I am on the job market for the forthcoming academic year 2025-26.
Abstract: This paper resolves the empirical puzzle in the public-private wage literature: why studies using similar data reach contradictory conclusions about wage premiums and penalties. Utilizing rich French administrative panel data (2012-2019), this study has two main contributions: first, it presents a set of new, intuitive yet previously undocumented stylized facts about wage dynamics, sectoral mobility, and gender differences across sectors. Two, the results reveal that the modest hourly wage gaps conceal substantial disparities in lifetime earnings and employment stability. Women, in particular, gain a significant lifetime earnings advantage in the public sector, driven by higher retention, better-compensated part-time work, and more equitable annual hours compared to the private sector, where gender gaps remain larger, especially for those with higher education. In contrast, highly educated men experience a lifetime penalty in public employment due to rigid wage structures. By flexibly modeling sectoral transitions, transitions into and out of employment, and earnings heterogeneity using an Expectation-Maximization algorithm, this study shows that both premiums and penalties depend systematically on gender, education, and labor market experience. The analysis reveals that significant unobserved heterogeneity remains in wage dynamics. These findings unify prevailing narratives by providing a comprehensive, descriptive account of sectoral differences in transitions, part-time work and wages by gender.
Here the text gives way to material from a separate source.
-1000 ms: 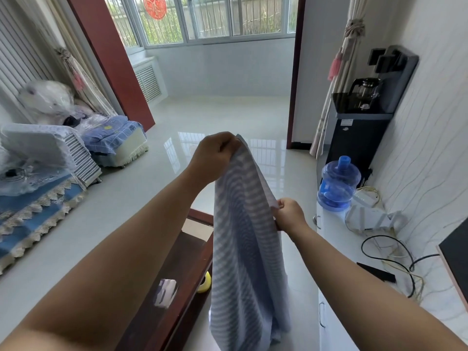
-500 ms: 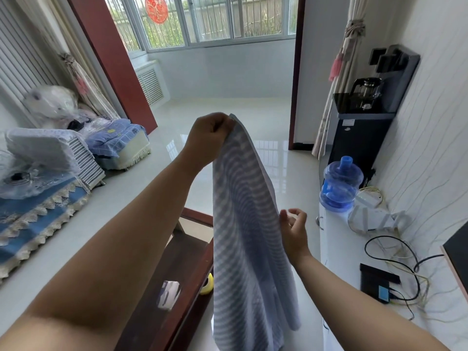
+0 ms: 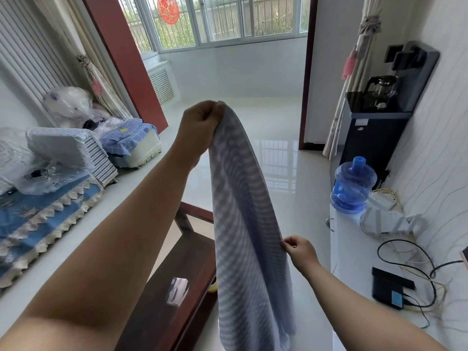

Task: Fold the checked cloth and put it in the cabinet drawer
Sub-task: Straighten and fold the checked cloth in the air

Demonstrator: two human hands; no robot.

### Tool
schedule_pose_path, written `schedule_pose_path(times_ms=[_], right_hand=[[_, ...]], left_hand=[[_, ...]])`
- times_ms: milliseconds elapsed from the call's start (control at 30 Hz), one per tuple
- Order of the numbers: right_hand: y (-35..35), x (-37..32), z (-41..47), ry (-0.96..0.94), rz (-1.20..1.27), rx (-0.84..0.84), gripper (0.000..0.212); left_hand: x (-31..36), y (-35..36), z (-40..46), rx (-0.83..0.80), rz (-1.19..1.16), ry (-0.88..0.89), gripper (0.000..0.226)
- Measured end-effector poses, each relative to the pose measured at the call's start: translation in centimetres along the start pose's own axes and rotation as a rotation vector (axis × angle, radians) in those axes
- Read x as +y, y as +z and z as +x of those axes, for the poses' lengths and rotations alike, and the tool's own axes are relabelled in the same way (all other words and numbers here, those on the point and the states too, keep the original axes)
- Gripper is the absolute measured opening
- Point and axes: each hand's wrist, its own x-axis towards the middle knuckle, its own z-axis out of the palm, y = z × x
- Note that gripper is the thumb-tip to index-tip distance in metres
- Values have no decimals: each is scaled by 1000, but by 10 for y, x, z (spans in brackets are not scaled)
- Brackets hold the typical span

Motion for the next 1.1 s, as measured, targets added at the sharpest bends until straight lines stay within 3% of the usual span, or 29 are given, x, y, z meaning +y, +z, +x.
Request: schedule_pose_path(times_ms=[233, 400, 533, 633, 700, 933, 1100], right_hand=[[8, -7, 2, -20, -3, 106, 15], [-44, -44, 26, -38, -185, 303, 11], [-87, -102, 42, -314, -464, 428, 18], [-100, -140, 42, -510, -433, 569, 25], [-106, -150, 46, -526, -481, 541, 26], [-131, -137, 48, -304, -747, 395, 23], [-154, -140, 48, -306, -697, 547, 20]], left_hand=[[-5, -20, 1, 55, 15, 37, 27], [-61, -65, -8, 337, 201, -91, 17], [-122, -103, -37, 622, 232, -286, 24], [-124, -112, -41, 755, 228, -278, 26], [-114, -112, -39, 799, 273, -205, 27], [-94, -94, -36, 619, 363, -28, 26], [-103, -100, -25, 281, 221, -200, 21]])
Abstract: This paper explores the extent to which job-to-job transitions correlate with monetary incentives in the French labor market from 2011-2019. We employ k-means clustering to categorize firms and Expectation-Maximization (EM) algorithms to classify workers, incorporating occupational data to refine worker classification. Building on the AKM (Abowd, Kramarz, and Margolis) literature, we re-evaluate the extent to which previously identified worker effects can be attributed to occupational choices instead.
Abstract: This study examines the impact of privatization on female full-time employment, with implications for UN SDG 5 on gender equality. Using forecasted treatment effects and bootstrapping, data from 1997-2007 are analyzed to estimate the Average Treatment Effect on female full-time employment. Deterministic trends forecast counterfactual outcomes, while bootstrapping estimates the ATE's confidence intervals. Findings reveal a significant decline in female full-time employment post-privatization. This case study highlights the importance of considering gender costs in privatization policies and underscores the need for robust methods in policy analysis. Further research should explore long-term implications and mechanisms affecting gender equality.